ACTIVITY:
Pull each line holding the word "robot" from the data.

RECORDS FOR THIS EXERCISE:

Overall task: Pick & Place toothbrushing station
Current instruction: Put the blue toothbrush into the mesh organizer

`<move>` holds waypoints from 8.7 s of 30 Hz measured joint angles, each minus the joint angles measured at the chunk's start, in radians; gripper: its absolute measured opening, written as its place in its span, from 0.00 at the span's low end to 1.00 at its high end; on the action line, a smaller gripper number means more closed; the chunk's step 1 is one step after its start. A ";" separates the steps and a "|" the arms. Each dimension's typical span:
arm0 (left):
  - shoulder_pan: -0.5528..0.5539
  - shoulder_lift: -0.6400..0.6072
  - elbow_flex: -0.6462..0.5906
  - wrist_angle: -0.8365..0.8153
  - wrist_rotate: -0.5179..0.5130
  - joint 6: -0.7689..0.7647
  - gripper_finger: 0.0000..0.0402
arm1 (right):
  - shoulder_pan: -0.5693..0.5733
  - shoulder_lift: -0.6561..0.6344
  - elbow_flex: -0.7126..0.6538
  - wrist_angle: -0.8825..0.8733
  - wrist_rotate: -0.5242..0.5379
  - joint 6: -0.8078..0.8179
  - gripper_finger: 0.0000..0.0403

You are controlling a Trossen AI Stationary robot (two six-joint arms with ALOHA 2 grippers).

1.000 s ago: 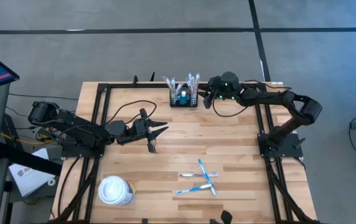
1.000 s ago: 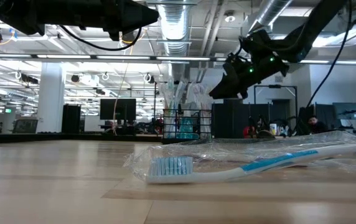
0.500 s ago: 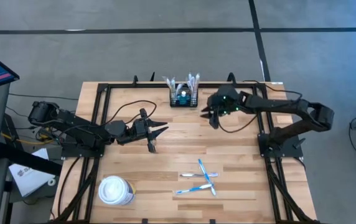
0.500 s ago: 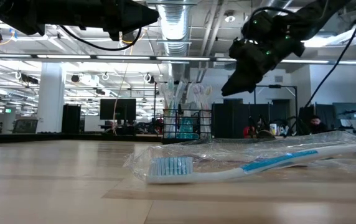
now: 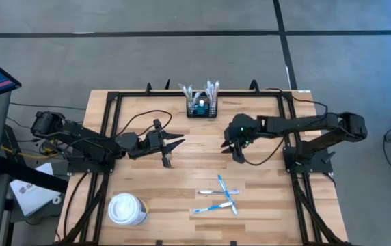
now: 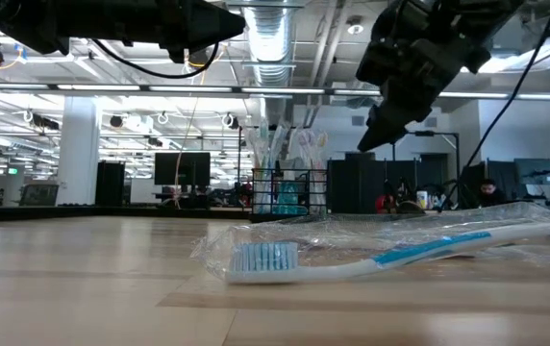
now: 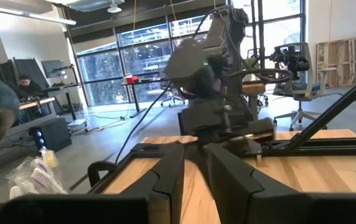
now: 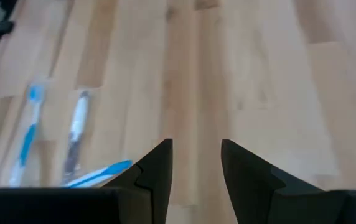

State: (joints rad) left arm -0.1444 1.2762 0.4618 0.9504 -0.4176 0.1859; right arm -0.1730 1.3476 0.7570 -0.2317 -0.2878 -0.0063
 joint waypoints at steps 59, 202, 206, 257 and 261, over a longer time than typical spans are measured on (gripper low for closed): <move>0.000 0.000 0.000 0.000 0.000 0.000 0.17 | 0.632 0.457 0.255 -0.086 0.102 0.393 0.32; 0.000 0.000 0.000 0.255 0.251 0.048 0.17 | 0.342 -0.040 0.333 0.073 0.575 -0.319 0.03; 0.000 0.000 0.000 0.289 0.346 0.078 0.17 | 0.332 -0.012 0.332 0.101 0.562 -0.320 0.03; 0.035 0.065 0.096 0.362 0.366 0.125 0.39 | 0.275 0.067 0.333 0.270 0.412 -0.342 0.04; 0.044 0.123 0.129 0.358 0.370 0.123 0.39 | 0.275 0.067 0.333 0.262 0.412 -0.345 0.03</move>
State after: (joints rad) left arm -0.1005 1.3994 0.5911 1.3083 -0.0472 0.3088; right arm 0.1020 1.4143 1.0897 0.0298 0.1242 -0.3511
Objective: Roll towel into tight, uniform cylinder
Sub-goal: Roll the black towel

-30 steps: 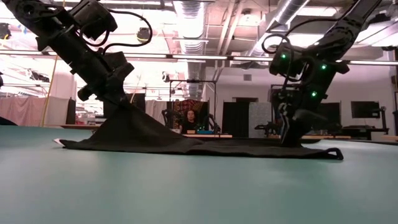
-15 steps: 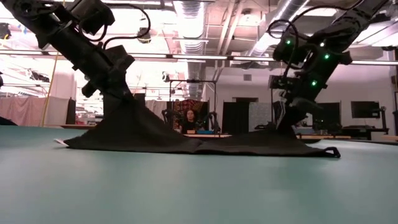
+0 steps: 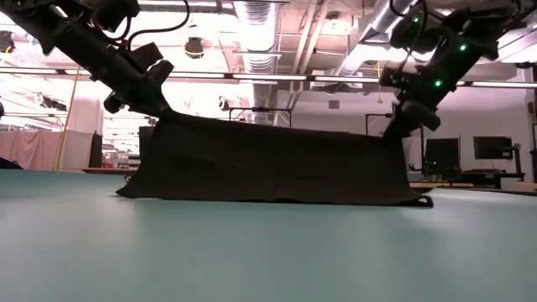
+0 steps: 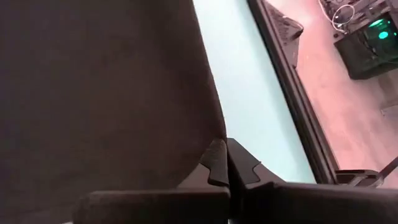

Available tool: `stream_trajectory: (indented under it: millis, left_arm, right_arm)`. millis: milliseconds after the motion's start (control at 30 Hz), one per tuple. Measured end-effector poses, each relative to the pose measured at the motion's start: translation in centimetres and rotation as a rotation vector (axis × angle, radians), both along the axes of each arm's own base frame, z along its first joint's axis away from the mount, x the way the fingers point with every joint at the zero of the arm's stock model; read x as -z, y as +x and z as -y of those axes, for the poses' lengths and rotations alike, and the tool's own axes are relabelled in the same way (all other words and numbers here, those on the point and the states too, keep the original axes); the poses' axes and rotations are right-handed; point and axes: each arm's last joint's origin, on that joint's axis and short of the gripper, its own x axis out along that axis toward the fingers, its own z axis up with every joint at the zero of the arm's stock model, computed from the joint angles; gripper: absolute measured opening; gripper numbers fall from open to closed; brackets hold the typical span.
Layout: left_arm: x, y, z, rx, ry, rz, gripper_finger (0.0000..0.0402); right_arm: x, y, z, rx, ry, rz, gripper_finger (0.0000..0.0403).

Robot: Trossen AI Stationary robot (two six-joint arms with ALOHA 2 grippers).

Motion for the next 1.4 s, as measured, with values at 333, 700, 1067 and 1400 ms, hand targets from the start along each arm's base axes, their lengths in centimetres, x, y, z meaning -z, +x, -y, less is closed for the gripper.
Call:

ANSWER TO THIS PROBLEM:
You are controlling a Trossen AI Stationary robot (two six-joint arms with ALOHA 2 grippers).
Robot: Trossen AI Stationary robot (two six-joint arms with ALOHA 2 grippers).

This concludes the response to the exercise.